FDA Chief Faces Wrath of Congress
Lawmakers say contaminated blood thinner illuminates problems with drug supply.
April 22, 2008 -- Under the cloud of contaminated heparin deaths, Food and Drug Administration Commissioner Andrew von Eschenbach received a rude welcome from Congress Tuesday, accused by Rep. John Dingell, D-Mich., of "carrying the water" for the Bush administration, "toe-dancing around the hard facts," and making promises that turn out to be nothing more than "hooey."
"Commissioner, I have no ill will towards you," Dingell said. "I have ill will of the most gross sort towards the fact that you come up here and defend a situation that is indefensible and that you are not soliciting the resources that you need to do your job to protect the American people the way the law says you should. And that you are tolerating an administration which is allowing this kind of situation to continue, because they are too damn tight to see to it that the American people have the funds that are necessary to protect them against wrongdoing in foreign countries."
Estimates suggest more than 80 percent of all active ingredients used by U.S. drug manufacturers come from abroad. But the FDA only inspects foreign drug plants about once every 13 years, compared to every two to three years for domestic plants, according to the Government Accountability Office. The GAO finds that China's drug plants are inspected once every 30 to 40 years.
FDA officials said Monday that as many as 81 deaths and hundreds of severe reactions among patients taking the blood thinner heparin have been traced to a man-made contaminant from China. Chinese officials disputed these claims, saying the contaminant is not the cause of the problems.
In light of the heparin situation, von Eschenbach told lawmakers at Tuesday's hearing of his plans to improve the FDA's system that currently inspects only about 10 to 20 of China's 700 registered drug firms per year.
He said the agency's response to growing challenges in a "rapidly and radically changing world" has not been adequate.
"In addition to addressing the need to increase our inspections, we also need to overhaul the entire system," von Eschenbach said.
The FDA plans to establish permanent overseas offices in numerous countries, including China, to help address the problem. More foreign plant inspections than ever were conducted by the FDA in 2007, dedicating about $10 million to the process. But GAO analysis said it would cost the FDA $67 to $71 million each year to inspect the thousands of foreign plants on the agency's priority list.

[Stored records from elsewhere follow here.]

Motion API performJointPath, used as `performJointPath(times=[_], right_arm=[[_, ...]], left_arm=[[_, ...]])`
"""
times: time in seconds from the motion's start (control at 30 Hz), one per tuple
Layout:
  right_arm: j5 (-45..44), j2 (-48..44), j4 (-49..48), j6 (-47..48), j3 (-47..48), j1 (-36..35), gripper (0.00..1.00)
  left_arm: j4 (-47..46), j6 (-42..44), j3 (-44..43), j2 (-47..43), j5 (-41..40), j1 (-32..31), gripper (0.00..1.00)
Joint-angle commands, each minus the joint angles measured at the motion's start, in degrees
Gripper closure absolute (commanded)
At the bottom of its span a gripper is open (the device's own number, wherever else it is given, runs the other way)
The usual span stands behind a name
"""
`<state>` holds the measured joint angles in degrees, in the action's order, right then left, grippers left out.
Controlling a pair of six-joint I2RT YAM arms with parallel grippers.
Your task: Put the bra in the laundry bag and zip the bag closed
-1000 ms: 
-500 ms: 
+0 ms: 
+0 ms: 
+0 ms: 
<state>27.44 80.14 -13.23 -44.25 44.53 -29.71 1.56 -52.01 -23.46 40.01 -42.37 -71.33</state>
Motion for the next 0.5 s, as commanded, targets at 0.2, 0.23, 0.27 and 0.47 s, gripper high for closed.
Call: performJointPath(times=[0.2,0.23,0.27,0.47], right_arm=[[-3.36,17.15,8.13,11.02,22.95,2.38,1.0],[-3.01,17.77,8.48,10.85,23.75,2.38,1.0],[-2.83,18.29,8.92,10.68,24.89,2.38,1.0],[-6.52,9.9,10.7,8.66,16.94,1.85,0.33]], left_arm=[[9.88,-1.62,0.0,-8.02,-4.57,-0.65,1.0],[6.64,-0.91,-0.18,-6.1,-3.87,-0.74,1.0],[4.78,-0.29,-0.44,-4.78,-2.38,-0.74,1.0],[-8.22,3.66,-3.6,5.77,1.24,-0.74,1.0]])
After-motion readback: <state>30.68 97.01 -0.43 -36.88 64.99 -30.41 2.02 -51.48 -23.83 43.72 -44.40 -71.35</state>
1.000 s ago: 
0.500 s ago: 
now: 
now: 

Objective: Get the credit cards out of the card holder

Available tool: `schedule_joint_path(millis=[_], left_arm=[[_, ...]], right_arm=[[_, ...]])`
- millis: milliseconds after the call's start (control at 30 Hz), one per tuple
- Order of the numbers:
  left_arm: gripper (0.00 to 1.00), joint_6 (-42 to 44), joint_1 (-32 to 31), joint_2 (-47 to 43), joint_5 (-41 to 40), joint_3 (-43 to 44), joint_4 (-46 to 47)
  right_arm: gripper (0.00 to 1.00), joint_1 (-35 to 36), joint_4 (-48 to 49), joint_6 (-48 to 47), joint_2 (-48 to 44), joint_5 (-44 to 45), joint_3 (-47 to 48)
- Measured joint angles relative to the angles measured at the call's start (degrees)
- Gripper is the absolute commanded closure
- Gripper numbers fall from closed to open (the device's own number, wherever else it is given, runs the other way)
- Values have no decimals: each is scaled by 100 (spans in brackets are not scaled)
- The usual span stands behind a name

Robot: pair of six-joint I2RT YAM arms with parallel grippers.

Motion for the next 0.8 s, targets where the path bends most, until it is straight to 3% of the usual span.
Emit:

Still, von Eschenbach told the House Subcommittee on Oversight and Investigations that in heparin's case, even if the Chinese plant had been inspected years ago, "we would not have detected that contamination" because the test to detect it was just developed.
But subcommittee chairman Bart Stupak, D-Mich., disagreed, arguing that "the lack of inspections actually encourages a less safe product in some of these plants."
"I've been talking to Food and Drug Administration commissioners for 40 years," Dingell said. "And you're not the first fella I've had to skin for not doing his job and coming up here and defending an indefensible situation. So, I want to maintain my respect for you but I can't maintain my respect for you if you keep toe-dancing around the hard facts that curse you with the inability to do your job because you don't have the resources."
The GAO's health care director, Marcia G. Crosse, said that, although the FDA is making progress, short-term risks still remain.
"FDA's plans represent a step forward in filling the large gaps in FDA's foreign drug inspection program, but do little to accomplish short-term change," Crosse said.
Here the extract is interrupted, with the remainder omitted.